TRY IT => Extract every line of the material that holds the string "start".

[EXTRACTED ENTRIES]

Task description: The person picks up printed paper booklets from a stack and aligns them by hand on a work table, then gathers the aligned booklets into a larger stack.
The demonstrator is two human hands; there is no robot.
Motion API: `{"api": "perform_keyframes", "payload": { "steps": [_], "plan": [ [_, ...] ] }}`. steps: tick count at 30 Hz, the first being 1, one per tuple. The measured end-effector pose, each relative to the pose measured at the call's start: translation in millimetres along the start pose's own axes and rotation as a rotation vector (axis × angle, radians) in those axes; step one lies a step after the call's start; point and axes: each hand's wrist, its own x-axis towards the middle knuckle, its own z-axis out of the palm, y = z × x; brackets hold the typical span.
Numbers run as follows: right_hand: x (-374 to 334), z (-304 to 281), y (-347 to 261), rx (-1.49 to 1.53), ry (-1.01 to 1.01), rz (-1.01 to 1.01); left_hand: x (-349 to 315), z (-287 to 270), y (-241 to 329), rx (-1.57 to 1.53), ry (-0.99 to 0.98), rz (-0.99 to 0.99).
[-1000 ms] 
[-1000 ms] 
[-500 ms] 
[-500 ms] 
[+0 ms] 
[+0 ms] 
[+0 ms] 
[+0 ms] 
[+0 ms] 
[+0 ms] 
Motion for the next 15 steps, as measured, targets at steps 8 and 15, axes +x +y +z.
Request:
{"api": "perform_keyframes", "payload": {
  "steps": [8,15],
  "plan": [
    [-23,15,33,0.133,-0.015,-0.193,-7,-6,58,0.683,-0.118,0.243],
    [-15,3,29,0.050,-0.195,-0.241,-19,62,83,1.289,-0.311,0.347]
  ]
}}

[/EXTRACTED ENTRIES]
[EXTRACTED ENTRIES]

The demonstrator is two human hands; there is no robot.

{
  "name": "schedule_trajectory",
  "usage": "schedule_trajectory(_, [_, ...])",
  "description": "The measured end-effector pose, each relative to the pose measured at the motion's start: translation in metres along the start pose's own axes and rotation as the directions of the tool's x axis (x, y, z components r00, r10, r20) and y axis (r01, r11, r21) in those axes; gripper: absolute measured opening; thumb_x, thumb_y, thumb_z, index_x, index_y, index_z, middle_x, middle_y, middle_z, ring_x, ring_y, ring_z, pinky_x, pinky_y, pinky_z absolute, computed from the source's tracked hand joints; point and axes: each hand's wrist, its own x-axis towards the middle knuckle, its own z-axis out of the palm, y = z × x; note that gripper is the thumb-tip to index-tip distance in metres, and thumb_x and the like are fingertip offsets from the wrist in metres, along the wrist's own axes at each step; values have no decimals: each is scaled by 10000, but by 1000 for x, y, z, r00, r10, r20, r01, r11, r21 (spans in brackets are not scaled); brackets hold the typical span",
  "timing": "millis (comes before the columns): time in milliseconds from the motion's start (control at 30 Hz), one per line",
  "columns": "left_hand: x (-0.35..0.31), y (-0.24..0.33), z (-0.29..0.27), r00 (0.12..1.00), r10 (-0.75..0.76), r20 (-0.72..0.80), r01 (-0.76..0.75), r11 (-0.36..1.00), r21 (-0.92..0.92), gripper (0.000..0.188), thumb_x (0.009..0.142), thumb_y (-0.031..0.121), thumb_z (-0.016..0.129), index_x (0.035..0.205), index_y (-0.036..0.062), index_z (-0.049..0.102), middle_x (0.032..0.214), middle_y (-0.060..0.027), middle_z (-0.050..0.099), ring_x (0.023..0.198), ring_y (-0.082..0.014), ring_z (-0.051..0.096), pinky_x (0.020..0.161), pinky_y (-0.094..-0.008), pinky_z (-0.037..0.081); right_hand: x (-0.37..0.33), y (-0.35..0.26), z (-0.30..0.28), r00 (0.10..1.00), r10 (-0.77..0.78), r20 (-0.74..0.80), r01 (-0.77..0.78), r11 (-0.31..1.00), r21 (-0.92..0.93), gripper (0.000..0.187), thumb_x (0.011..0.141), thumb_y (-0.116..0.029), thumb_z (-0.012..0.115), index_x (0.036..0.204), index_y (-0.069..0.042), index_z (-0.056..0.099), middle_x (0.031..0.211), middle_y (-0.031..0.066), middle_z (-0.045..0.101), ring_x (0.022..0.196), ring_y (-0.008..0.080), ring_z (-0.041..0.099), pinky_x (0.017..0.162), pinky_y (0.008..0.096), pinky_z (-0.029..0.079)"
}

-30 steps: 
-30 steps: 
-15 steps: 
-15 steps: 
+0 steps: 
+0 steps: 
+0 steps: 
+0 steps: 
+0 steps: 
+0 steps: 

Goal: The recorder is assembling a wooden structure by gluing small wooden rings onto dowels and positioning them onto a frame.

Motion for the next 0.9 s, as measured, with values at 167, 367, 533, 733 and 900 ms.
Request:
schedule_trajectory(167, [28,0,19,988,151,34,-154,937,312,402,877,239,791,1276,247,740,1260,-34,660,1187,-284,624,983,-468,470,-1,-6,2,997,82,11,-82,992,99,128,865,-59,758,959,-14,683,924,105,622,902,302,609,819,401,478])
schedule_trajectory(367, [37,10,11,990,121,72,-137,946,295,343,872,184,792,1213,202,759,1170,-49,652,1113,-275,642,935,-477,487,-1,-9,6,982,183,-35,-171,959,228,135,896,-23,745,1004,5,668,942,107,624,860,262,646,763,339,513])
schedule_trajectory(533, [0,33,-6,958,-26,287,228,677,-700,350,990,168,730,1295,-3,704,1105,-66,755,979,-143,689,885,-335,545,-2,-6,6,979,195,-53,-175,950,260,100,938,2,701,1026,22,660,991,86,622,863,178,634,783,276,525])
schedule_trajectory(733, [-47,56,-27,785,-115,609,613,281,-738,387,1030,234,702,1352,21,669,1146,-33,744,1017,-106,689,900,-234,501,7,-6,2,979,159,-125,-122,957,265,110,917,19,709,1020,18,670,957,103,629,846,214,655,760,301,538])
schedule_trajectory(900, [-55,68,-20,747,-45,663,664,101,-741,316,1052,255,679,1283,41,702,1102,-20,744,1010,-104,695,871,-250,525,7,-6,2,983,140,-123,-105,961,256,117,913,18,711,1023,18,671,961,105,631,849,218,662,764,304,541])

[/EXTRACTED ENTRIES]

RESULT OF THE TASK =>
Motion API: `{"api": "perform_keyframes", "payload": { "steps": [_], "plan": [ [_, ...] ] }}`. steps: tick count at 30 Hz, the first being 1, one per tuple. The measured end-effector pose, each relative to the pose measured at the call's start: translation in millimetres along the start pose's own axes and rotation as a rotation vector (axis × angle, radians) in those axes; step one lies a step after the call's start; point and axes: each hand's wrist, its own x-axis towards the middle knuckle, its own z-axis out of the palm, y = z × x; brackets hold the typical span.
  "description": "The measured end-effector pose, each relative to the pose measured at the motion's start: translation in metres along the start pose's own axes and rotation as the directions of the tool's x axis (x, y, z components r00, r10, r20) and y axis (r01, r11, r21) in those axes; gripper: absolute measured opening; thumb_x, thumb_y, thumb_z, index_x, index_y, index_z, middle_x, middle_y, middle_z, ring_x, ring_y, ring_z, pinky_x, pinky_y, pinky_z absolute, computed from the source's tracked hand joints; point and axes: each hand's wrist, its own x-axis towards the middle knuckle, its own z-axis out of the palm, y = z × x; note that gripper is the thumb-tip to index-tip distance in metres, and thumb_x and the like are fingertip offsets from the wrist in metres, along the wrist's own axes at each step; values have no decimals: each is scaled by 10000, but by 1000 for x, y, z, r00, r10, r20, r01, r11, r21 (spans in brackets are not scaled); brackets hold the typical span",
  "timing": "millis (comes before the columns): time in milliseconds from the motion's start (control at 30 Hz), one per line",

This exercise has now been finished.